In triangle $ABC, AB>AC$ . $D$ is a point on $AB$ such that $AD=AC$.
Prove that $\,\angle ADC=\frac{\angle B +\angle C}{2}$ and $\angle BCD=\frac{\angle C-\angle B}{2}$.
Solving this problem in Euclidean geometry is very easy. But how can it be solved with the following restrictions?
Parallel postulate (i.e. properties of parallel lines ) cannot be used.
Theorems proved using properties of parallel lines cannot be used.
The problem has to be solved the way euclidean geometry problems are solved. Cartesian Geometry cannot be used.

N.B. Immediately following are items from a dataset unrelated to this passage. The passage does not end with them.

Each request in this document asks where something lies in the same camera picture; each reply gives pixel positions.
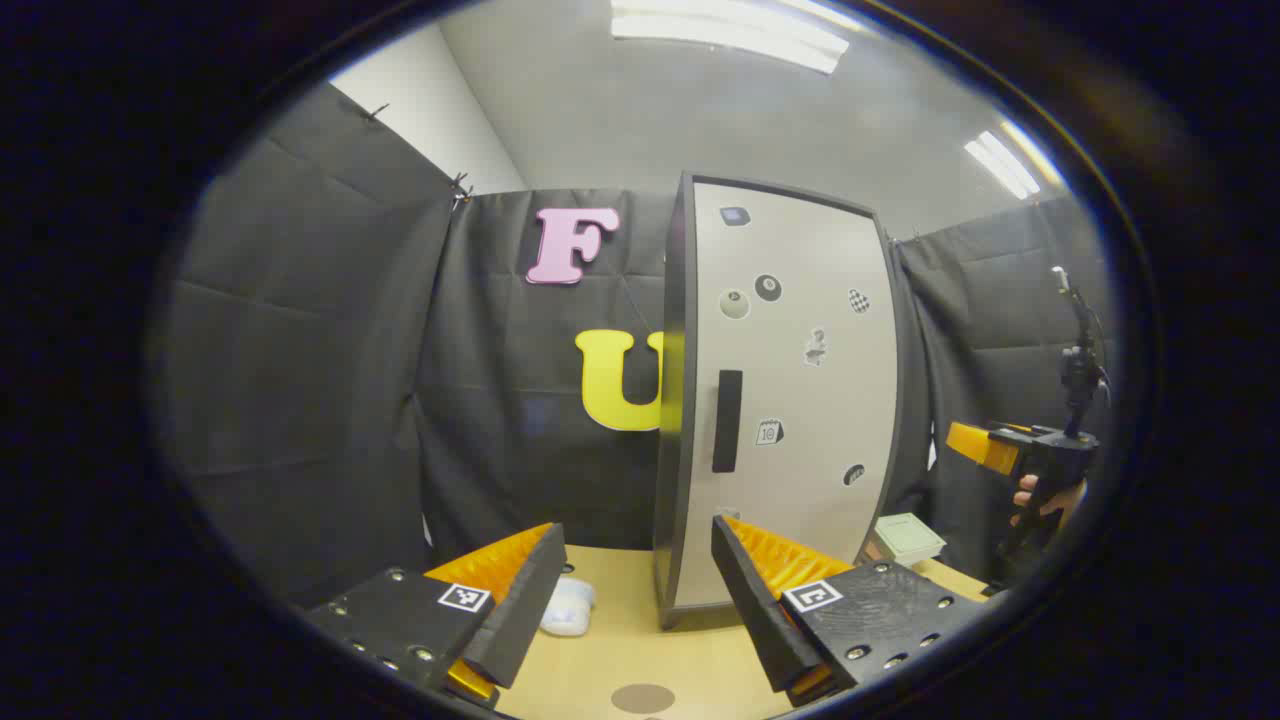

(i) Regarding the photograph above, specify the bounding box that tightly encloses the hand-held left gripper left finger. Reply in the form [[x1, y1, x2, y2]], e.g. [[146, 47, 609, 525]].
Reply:
[[305, 522, 568, 706]]

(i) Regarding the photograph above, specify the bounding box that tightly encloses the black backdrop cloth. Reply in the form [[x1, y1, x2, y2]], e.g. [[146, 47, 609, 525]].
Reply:
[[165, 80, 1116, 611]]

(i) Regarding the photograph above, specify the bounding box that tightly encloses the narrow ceiling light panel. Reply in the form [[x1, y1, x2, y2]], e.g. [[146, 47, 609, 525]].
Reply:
[[963, 120, 1066, 201]]

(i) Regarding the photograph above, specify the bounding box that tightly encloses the pale green book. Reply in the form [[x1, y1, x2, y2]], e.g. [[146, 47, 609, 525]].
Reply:
[[875, 512, 947, 567]]

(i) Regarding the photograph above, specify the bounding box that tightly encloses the black door handle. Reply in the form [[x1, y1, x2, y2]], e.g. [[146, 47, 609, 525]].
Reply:
[[712, 370, 744, 474]]

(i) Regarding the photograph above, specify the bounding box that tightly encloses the dark grey cabinet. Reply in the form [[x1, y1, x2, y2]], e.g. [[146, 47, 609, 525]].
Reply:
[[652, 170, 906, 631]]

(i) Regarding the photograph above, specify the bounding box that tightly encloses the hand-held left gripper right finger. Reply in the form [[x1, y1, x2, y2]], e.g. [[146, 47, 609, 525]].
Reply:
[[711, 515, 986, 706]]

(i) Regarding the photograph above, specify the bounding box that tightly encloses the round brown coaster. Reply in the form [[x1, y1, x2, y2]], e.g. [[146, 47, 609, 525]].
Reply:
[[611, 683, 676, 715]]

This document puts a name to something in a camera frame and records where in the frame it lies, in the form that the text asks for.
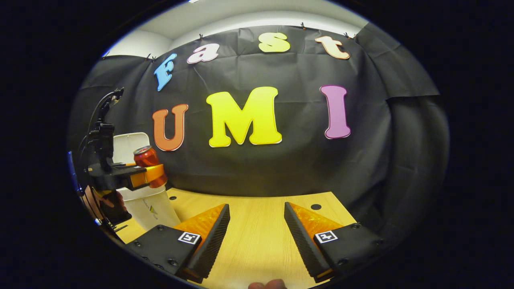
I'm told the wooden desktop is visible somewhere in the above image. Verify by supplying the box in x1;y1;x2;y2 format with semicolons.
114;188;358;289

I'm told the red pop can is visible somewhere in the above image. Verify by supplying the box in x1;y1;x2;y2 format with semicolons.
133;145;167;189

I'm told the black backdrop cloth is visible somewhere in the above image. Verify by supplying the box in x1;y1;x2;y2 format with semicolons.
68;22;450;241

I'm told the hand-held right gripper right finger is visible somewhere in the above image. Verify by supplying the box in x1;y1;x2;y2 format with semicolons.
284;201;385;283

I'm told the white desktop garbage bin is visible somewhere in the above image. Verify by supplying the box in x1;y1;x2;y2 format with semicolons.
112;132;182;232

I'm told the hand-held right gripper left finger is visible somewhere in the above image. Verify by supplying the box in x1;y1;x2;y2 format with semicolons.
126;204;231;282

If this problem can be so solved, then please provide the solution. If not solvable, why cannot be?
I don't think this holds in non-Euclidean geometry. Consider a sphere with $B$ at the South Pole $90^\circ \text{S}$, and $A$ and $C$ very near (and nearly on opposite sides of) the North Pole; say $A = 89^\circ \text{N}, 89^\circ \text{W}$ and $A = 89^\circ \text{N}, 89^\circ \text{E}$. Then $\angle C$ is nearly $180^\circ$ (if you fly due north along the 89th meridian east from $B$ to $C$, you only need to turn slightly to the left to continue from $C$ to $A$, with your closest approach to the North Pole coming on the Prime Meridian). Similarly, $\angle B$ is $178^\circ$, which is also nearly $180^\circ$. But $D$ is somewhere on the 89th meridian east and south of $C$—to be precise, very slightly due north of $87^\circ N, 89^\circ E$. Traveling the path $A \to D \to C$ requires performing a near-complete about-face at $D$, so $\angle ADC$ is very small. This is a counter-example to $\angle ADC = \frac{\angle B + \angle C}{2}$.